* **About this task**
Output verbatim the lines beginning at the one that contains "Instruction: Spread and" and ending at the last line of the material, inclusive of both.

Top of Data below

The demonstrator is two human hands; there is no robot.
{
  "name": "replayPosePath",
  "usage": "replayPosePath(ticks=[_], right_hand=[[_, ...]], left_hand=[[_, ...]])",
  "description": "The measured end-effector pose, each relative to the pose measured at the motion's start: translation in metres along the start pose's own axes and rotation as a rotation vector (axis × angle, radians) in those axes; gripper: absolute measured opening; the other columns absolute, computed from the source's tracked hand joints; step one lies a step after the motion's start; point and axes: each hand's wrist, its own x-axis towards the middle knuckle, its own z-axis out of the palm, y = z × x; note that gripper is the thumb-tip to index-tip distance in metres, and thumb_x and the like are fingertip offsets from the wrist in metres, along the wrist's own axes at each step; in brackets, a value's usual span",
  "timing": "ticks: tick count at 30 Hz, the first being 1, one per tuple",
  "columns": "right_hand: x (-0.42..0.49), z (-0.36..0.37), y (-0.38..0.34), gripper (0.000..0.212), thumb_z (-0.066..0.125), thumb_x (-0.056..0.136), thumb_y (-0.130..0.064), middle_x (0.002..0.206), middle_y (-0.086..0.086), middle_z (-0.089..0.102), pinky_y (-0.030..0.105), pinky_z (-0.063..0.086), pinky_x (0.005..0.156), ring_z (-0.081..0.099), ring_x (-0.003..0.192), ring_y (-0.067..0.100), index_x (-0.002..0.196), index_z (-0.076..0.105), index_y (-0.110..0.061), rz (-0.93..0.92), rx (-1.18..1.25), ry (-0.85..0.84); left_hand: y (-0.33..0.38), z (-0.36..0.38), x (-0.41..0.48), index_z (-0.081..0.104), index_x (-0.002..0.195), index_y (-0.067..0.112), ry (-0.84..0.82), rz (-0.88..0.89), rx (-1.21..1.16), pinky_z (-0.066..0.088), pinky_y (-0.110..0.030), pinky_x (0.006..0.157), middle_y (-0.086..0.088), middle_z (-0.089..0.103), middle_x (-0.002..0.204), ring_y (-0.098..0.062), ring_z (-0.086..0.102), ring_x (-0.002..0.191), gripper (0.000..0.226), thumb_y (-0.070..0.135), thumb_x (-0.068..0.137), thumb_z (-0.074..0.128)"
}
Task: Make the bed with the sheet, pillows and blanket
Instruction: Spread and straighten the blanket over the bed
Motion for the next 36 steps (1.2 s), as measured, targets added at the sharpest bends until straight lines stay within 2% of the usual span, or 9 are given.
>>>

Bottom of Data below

* **Result of the task**
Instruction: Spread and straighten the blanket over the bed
Motion for the next 36 steps (1.2 s), as measured, targets added at the sharpest bends until straight lines stay within 2% of the usual span, or 9 are given.
>>>

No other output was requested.